### ACTIVITY
Take the lines below between the one holding "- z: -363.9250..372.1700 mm" and the one holding "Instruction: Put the", inclusive, and copy them exactly. Add nothing.

[Dataset items]

——————————

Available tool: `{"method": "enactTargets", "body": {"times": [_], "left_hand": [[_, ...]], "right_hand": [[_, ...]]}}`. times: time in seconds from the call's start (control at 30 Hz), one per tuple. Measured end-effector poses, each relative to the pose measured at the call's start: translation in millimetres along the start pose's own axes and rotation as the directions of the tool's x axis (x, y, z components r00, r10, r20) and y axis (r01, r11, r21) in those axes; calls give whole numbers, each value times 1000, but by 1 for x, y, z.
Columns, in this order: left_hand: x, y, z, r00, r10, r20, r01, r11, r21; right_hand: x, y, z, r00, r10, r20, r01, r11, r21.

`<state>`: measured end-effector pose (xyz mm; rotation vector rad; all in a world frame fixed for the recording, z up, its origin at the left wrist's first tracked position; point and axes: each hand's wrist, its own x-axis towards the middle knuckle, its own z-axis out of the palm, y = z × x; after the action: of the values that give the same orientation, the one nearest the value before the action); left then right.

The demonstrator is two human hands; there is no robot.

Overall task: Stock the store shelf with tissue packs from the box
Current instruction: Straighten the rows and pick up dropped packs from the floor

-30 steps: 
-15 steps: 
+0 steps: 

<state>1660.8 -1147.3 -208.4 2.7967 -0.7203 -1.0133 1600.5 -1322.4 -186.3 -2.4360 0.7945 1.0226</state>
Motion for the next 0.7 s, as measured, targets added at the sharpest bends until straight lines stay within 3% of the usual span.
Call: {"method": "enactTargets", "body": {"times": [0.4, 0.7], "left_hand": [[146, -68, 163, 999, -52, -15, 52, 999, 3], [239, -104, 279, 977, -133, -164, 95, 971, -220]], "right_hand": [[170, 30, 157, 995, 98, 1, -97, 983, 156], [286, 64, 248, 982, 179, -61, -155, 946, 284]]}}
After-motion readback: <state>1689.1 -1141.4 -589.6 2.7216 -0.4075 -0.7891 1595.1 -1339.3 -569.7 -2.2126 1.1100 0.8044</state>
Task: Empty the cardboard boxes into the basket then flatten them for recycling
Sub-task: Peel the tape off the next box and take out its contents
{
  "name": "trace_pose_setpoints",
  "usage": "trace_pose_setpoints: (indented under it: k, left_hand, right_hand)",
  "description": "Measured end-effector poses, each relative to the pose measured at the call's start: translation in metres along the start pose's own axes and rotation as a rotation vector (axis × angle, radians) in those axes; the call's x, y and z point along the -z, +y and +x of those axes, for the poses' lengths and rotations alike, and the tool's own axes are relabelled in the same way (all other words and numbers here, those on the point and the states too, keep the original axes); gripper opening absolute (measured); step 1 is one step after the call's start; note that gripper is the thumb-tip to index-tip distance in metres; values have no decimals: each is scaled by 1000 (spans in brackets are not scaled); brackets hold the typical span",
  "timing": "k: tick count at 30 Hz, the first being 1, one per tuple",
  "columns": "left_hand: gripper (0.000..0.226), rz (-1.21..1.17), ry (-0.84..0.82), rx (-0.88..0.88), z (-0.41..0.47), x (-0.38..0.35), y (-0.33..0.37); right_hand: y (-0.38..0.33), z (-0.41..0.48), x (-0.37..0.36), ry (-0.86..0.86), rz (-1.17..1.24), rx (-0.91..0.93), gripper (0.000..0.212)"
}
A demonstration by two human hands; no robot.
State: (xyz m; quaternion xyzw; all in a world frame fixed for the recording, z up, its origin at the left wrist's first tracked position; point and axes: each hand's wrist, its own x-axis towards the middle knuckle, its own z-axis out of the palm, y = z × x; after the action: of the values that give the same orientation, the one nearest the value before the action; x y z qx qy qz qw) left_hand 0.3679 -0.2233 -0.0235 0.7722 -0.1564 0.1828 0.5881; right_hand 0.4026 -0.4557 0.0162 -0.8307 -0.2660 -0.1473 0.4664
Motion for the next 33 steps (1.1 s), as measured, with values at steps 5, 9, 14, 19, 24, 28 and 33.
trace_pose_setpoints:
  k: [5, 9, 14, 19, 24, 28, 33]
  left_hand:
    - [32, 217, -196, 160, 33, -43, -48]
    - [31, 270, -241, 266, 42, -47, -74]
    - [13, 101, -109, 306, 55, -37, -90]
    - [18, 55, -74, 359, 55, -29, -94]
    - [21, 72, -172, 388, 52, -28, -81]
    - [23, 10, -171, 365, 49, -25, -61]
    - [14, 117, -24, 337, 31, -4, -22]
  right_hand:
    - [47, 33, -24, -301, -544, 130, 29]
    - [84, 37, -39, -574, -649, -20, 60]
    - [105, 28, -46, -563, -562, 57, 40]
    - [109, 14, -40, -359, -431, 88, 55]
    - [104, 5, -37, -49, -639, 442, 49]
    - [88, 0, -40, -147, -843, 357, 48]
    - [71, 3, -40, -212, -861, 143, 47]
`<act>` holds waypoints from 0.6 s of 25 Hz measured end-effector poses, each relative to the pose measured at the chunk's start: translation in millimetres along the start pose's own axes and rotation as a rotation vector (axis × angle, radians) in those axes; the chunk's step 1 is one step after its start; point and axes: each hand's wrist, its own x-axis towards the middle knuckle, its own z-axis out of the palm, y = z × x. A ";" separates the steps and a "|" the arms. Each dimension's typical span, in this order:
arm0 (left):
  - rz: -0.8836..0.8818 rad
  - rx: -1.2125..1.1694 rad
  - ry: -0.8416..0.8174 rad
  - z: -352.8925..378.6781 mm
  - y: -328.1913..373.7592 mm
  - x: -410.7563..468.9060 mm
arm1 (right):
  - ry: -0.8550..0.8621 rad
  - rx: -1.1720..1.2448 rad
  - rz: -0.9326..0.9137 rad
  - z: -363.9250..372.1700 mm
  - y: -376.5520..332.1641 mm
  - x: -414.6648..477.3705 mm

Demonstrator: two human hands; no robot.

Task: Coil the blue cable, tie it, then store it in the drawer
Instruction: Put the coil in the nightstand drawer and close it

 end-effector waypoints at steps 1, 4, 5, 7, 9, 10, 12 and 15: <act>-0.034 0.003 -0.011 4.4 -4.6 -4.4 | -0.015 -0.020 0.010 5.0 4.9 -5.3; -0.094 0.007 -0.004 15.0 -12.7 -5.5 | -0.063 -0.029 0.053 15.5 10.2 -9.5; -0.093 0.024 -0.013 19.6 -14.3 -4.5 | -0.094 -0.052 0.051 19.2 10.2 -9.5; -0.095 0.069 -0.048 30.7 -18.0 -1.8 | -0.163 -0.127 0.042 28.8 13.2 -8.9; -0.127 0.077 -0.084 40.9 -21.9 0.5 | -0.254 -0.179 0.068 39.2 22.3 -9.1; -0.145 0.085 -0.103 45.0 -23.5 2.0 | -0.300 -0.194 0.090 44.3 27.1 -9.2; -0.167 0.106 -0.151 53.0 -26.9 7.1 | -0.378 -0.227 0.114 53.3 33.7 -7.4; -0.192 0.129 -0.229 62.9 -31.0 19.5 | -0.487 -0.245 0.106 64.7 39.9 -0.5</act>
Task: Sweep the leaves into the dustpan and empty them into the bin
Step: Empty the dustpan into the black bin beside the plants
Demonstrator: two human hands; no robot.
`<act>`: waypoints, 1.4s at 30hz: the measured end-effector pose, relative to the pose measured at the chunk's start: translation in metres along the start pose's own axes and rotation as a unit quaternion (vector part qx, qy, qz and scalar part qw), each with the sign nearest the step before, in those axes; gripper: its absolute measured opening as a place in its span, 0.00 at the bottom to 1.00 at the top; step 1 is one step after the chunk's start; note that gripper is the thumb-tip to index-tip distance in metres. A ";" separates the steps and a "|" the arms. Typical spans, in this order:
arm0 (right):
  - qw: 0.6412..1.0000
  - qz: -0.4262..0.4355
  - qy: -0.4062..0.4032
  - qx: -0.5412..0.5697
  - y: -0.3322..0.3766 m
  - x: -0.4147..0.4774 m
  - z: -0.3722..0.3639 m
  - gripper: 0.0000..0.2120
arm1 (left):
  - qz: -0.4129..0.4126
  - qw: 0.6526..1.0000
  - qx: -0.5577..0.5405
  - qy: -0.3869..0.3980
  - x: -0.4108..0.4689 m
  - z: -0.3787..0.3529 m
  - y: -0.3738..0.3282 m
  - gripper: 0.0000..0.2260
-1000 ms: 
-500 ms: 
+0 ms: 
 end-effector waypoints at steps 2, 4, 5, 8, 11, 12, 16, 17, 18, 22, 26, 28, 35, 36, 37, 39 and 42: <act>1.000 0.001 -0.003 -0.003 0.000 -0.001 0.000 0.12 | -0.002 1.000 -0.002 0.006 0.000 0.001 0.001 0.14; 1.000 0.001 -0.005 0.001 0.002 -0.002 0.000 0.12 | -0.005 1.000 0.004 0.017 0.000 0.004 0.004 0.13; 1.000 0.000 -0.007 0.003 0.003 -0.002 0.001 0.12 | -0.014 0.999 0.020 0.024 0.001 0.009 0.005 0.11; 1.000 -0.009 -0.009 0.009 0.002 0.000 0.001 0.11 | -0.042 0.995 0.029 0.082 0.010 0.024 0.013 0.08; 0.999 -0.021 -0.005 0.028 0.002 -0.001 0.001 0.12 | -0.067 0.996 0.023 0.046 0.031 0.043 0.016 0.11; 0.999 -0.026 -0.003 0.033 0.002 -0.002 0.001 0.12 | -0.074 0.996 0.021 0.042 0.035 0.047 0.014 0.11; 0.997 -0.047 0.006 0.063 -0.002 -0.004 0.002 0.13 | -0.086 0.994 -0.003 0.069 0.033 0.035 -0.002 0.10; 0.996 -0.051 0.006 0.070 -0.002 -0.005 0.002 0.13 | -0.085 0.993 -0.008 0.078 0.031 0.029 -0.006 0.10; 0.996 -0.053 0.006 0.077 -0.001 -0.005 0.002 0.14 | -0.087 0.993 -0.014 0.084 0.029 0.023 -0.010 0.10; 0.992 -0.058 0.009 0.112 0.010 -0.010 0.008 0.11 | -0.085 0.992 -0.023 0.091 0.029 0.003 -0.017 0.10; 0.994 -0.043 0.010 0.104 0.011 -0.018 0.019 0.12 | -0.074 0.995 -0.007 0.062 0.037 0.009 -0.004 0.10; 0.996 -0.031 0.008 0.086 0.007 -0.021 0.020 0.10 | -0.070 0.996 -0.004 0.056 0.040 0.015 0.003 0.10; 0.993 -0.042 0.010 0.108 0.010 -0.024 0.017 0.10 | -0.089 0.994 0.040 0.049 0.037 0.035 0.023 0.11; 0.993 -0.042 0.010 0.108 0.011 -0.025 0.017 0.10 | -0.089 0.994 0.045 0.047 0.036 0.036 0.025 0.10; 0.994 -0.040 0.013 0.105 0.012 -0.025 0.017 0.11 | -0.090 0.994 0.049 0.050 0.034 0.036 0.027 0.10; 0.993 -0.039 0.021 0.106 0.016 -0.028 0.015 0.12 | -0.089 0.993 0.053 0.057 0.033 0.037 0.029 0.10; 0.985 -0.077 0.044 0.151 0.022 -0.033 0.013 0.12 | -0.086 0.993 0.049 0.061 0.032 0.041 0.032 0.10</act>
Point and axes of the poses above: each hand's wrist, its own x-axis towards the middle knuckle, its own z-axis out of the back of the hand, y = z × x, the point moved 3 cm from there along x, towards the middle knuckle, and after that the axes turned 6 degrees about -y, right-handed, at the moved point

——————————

### TASK ANSWER
  - z: -363.9250..372.1700 mm
  - y: -376.5520..332.1641 mm
  - x: -414.6648..477.3705 mm

Demonstrator: two human hands; no robot.

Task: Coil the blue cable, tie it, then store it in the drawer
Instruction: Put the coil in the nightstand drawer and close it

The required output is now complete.